▶ **YOUR INSTRUCTIONS**: Review the material and extract every line in which the word "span" occurs.

════

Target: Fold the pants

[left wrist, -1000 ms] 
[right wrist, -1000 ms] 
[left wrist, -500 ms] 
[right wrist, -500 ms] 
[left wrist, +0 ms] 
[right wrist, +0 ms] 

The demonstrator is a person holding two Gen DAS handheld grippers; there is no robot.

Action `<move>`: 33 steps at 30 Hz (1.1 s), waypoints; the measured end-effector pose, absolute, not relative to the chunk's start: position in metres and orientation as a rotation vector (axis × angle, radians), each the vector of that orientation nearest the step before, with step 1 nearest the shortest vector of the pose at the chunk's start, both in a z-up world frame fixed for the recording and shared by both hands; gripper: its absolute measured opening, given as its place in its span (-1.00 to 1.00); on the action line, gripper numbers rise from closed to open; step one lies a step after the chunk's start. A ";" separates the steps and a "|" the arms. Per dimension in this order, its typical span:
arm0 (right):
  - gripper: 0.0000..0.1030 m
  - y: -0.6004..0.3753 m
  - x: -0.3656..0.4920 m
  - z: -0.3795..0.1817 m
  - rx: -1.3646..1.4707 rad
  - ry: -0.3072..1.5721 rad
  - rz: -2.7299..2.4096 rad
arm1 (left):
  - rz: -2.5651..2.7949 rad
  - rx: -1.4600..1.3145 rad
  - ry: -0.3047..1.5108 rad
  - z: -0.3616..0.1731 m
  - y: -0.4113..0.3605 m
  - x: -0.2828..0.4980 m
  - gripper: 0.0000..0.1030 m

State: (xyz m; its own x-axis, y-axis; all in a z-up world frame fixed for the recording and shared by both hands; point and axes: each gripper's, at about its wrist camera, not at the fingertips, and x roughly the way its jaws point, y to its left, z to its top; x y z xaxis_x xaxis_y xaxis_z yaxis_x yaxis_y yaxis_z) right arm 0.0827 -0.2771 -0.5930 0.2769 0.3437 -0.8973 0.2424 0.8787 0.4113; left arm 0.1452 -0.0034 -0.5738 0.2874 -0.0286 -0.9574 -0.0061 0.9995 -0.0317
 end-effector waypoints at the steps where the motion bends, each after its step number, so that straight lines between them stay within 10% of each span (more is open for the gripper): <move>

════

▶ **RESULT FOR THIS EXERCISE**:
Action `<move>`: 33 steps at 30 Hz (1.1 s), waypoints; the measured end-effector pose, absolute, not relative to the chunk's start: position in metres and orientation as a rotation vector (axis × angle, radians), each the vector of that orientation nearest the step before, with step 1 nearest the shortest vector of the pose at the chunk's start, both in a z-up world frame fixed for the recording and shared by both hands; gripper: its absolute measured opening, given as its place in its span (-1.00 to 1.00); on the action line, gripper numbers rise from closed to open; step one lies a step after the chunk's start. A ";" separates the steps and a "|" the arms. Per dimension in this order, its typical span:
 end-effector waypoints at the steps where the motion bends, each after its step number, so that straight lines between them stay within 10% of each span (more is open for the gripper): <move>

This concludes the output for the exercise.